FROM: YOU KNOW WHO!laugh laugh

Crystal297201984's photo
Sat 04/14/07 04:00 PM

For some time many of us have wondered just who is Jack
Schitt?

We find ourselves at a loss when someone says, 'You don't
know Jack Schitt!' Well, thanks to my genealogy efforts, you can now
respond in an intellectual way.

Jack Schitt is the only son of Awe Schitt. Awe Schitt, the
fertilizer magnate, married O. Schitt, the owner of Needeep
N. Schitt, Inc. They had one son, Jack.

In turn, Jack Schitt married Noe Schitt. The deeply
religious couple produced six children: Holie Schitt, Giva Schitt, Fulla
Schitt, Bull Schitt, and the twins Deep Schitt and Dip Schitt. Against
her parents' objections, Deep Schitt married Dumb Schitt, a high school
dropout. After being married 15 years, Jack and Noe Schitt divorced. Noe
Schitt later married Ted Sherlock, and because her kids were living with
them, she wanted to keep her previous name. She was then known as Noe
Schitt Sherlock. Meanwhile, Dip Schitt married Loda Schitt, and they
produced a son with a rather nervous disposition named Chicken Schitt.
Two of the other six children, Fulla Schitt and Giva Schitt, were
inseparable
throughout childhood and subsequently married the Happens
brothers in a dual ceremony. The wedding announcement in the newspaper
announced the Schitt-Happens nuptials. The Schitt-Happens children were
Dawg, Byrd, and Horse. Bull Schitt, the prodigal son, left home to tour
the world. He recently returned from Italy with his new Italian bride,
Pisa Schitt.
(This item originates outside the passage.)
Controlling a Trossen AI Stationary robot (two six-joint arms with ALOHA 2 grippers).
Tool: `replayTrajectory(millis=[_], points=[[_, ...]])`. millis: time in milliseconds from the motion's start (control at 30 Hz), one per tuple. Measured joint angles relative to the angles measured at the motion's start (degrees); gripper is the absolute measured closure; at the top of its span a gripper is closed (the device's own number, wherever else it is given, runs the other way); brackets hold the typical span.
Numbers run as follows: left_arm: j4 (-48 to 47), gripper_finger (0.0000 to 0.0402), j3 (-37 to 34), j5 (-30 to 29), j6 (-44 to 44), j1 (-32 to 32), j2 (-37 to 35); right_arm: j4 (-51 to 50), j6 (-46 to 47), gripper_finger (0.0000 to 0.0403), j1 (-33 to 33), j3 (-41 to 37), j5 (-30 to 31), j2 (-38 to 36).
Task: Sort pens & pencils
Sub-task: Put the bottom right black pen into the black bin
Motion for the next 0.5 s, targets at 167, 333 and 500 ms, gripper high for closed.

Now when someone says, 'You don't know Jack Schitt,' you
can
correct them.

Sincerely,
Crock O. Schitt

Crystal297201984's photo
Thu 04/12/07 09:49 PM
laugh laugh laugh

Crystal297201984's photo
Wed 04/11/07 09:45 PM
laugh i like that.....i have one more though. I work retail so when i
ask are you finding everything alright today they reply yeah, and then
just as you go to walk away..oh yeah can you tell me where this is..
WTF...you just told me you were finding everything ok.